И всё же, кубиками овладеть мне помог некто, кто обнаруживать себя пока что не спешит. Что они из себя представляют?
«Мечта тиранов, кому о существовании их известно».
Я тихо ойкнул: мне персональная была подсказка вновь, только для моих ушей. По двенадцать кубиков в девяти рядах. Внутренняя, мягкая подсветка, все плоскости всплывают и уходят, вращаются, друг друга не цепляя, − просто идеальное устройство. Кубик Рубика, знакомый с детства, едва ли принцип повторил. Стало известно − подсказки ждать не заставляют, − каждый кубик имеет пять рабочих поверхностей, шестую занимает буква либо знак; владелец должен разгадать девиз и следовать ему… Меж тем, все связи Поприще нарочно спутал, чтоб я не охватил картины в целом, и за моими действиями лукаво наблюдает, затаив дыханье.

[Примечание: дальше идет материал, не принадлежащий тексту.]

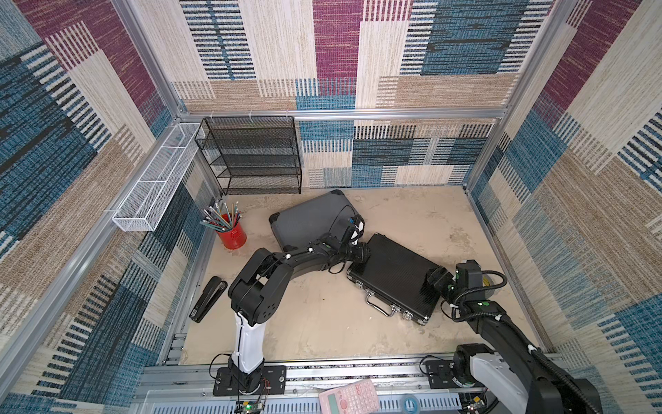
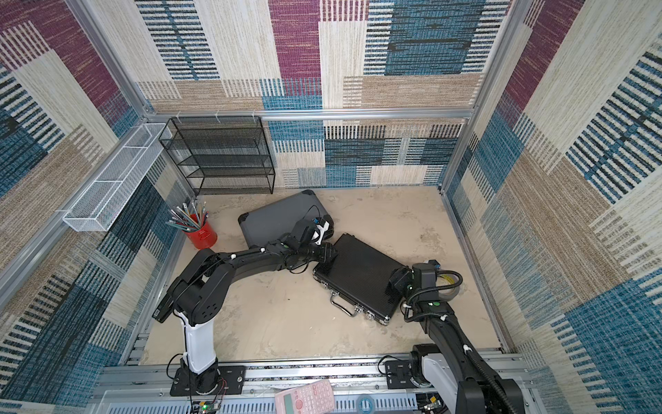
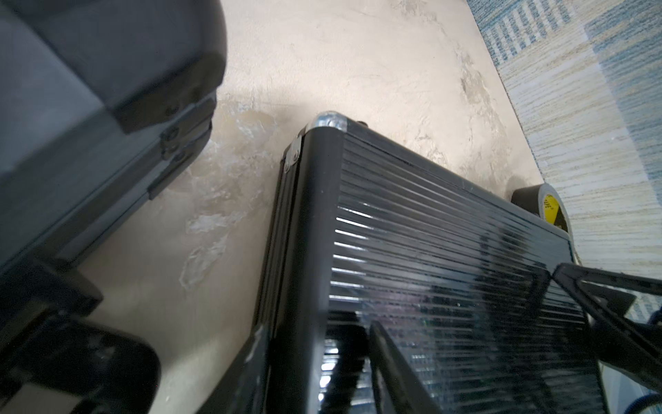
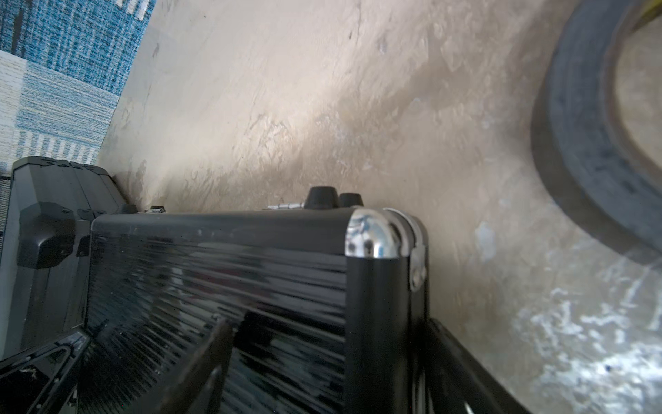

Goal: Open the poker set cases
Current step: Adjust the poker set case at the center of the board.

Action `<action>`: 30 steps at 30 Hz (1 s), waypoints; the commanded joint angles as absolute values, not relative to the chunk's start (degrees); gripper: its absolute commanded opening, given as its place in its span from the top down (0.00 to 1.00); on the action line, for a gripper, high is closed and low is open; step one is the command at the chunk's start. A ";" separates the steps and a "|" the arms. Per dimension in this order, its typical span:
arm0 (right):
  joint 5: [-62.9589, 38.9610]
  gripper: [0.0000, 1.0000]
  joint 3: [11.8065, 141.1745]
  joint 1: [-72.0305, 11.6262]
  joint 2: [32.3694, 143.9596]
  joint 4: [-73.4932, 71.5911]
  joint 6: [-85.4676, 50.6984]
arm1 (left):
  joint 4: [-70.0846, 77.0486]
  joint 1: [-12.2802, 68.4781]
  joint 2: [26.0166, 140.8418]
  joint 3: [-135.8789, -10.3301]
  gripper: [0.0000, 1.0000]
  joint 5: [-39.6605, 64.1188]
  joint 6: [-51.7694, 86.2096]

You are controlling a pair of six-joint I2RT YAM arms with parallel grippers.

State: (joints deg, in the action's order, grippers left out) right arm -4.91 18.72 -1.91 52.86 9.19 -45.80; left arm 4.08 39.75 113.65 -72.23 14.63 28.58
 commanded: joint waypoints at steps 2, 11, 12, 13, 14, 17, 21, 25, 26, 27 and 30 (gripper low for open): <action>-20.70 0.18 21.76 -2.53 55.90 -9.51 -43.92 | 3.72 41.85 115.58 -72.90 0.54 23.04 33.24; -20.73 0.16 25.68 -2.51 61.66 -13.18 -41.04 | 4.83 42.71 117.97 -75.66 0.54 21.12 36.56; -20.74 0.16 26.08 -2.46 62.26 -13.34 -40.65 | 5.10 42.80 118.18 -75.91 0.54 20.94 36.81; -20.82 0.16 26.48 -2.46 63.07 -13.67 -40.27 | 5.38 42.93 118.34 -76.18 0.54 20.81 37.08; -21.06 0.15 26.86 -2.46 63.81 -13.88 -39.98 | 5.50 43.04 118.54 -76.57 0.54 20.59 37.44; -21.46 0.15 28.19 -2.46 65.73 -14.59 -39.03 | 5.82 43.33 119.47 -77.90 0.54 20.24 38.36; -21.26 0.14 30.54 -2.33 68.17 -14.71 -36.92 | 6.22 43.69 120.67 -79.68 0.54 19.95 39.26; -21.52 0.13 32.38 -1.94 70.36 -15.06 -34.94 | 6.11 43.82 121.51 -80.90 0.54 19.61 39.98; -21.67 0.12 32.75 -1.74 70.93 -15.41 -34.59 | 6.10 43.77 121.60 -81.02 0.54 19.30 40.15; -21.80 0.12 32.69 -1.40 71.39 -15.70 -34.26 | 6.20 43.76 121.49 -81.02 0.54 19.03 40.29; -21.91 0.12 33.35 -0.40 72.80 -16.00 -32.37 | 5.81 43.77 121.10 -80.85 0.53 18.55 39.93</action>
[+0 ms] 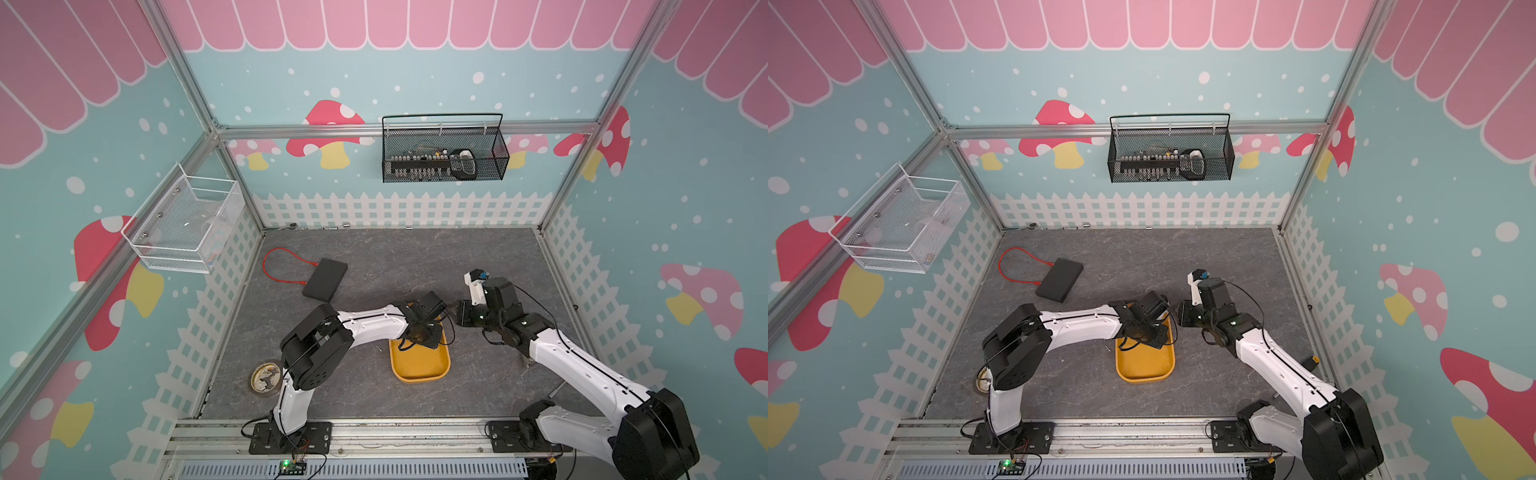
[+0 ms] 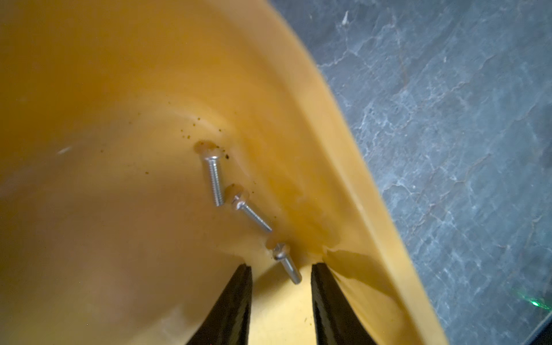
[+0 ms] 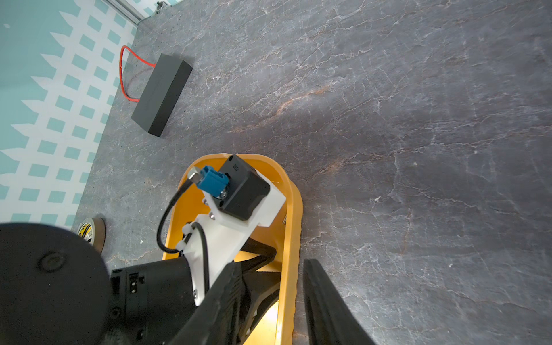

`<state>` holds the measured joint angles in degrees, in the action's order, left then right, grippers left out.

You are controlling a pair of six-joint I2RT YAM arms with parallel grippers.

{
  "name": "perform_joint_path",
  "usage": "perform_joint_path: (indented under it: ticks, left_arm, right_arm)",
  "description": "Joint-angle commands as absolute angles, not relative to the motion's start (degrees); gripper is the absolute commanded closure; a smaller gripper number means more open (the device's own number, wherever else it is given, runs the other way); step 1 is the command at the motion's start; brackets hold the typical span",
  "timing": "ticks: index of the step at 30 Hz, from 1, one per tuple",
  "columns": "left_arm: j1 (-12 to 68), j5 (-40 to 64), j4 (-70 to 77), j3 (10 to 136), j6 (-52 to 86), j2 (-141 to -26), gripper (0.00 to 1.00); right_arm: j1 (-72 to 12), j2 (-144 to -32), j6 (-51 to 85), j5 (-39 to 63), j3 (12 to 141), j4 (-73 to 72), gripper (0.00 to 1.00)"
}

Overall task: Take out the screws from the storage box
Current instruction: Pick up the screw from the storage box.

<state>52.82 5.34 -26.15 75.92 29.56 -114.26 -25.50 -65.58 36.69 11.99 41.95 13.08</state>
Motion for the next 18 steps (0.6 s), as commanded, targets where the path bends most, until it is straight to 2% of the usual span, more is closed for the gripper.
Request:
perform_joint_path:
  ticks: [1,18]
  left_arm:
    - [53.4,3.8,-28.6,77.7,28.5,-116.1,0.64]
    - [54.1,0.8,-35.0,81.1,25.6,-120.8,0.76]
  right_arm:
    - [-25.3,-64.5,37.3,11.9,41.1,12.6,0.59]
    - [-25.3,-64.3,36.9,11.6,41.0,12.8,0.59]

Вращая помаленьку нижний ряд, приметы местности я восстановил, как их запомнил, от Арки до заставы. Колдун кивал, разочарованье предвкушая. Сейчас! Я сделал ложный выпад, будто бросить кубики ему собрался. Как он хватал руками воздух, перебирал молекулы азота с кислородом, пока не сообразил:
− Я допускаю и прощаю резвость юного ума. Я многое готов простить, но предметом этим… Боюсь, подумать надо. Нет, не могу! Твои поступки и слова − дешёвка!
− И на такую ты попался. Скрипеть зубами брось, иначе удалю… − Подумав чуть, твёрдо прибавил я: − Удалю не только от себя, а с этой шахматной доски.
Колдушка сделал над собой усилие, и через миг я не узнал его. В миру, будто экскурсией теленок соблазнился, экстремалом побывать на бойне:
− Отныне я твой раб.
Я к кубикам вернулся. Должно, я нарушал обычай здешний, не испытав благоговенья перед таким поступком да и перед вещицей этой. Современным выражаясь языком, предо мной мерцал экран дисплея, на котором протекала кем-то начатая игра. Сто восемь кубиков, пять вариантов наличия жизни либо полное отсутствие её. Вот, к примеру, женщина из селенья на песчаной отмели бельё полощет. Этажом выше, за лёгкой рябью, кипел страстями люд торговый; чудеса и сласти, профессиональные обманщики и ворьё. Грань слева была занята оленями на пастбище. Правая грань транслировала соревнования, возможно: человекообразные созданья, в униформе чёрной, колодец спешно засыпали.
− Кто такие?
Колдушка подбежал на цыпочках, заглянул поверх руки моей.
− Слыхать слыхал: являются и бродят чужаки, − откуда? с целями какими? − неведомо. − В лицо подобострастно заглянул и выпалил: − Могу понаблюдать, коль хочешь, ведь у тебя других забот полно.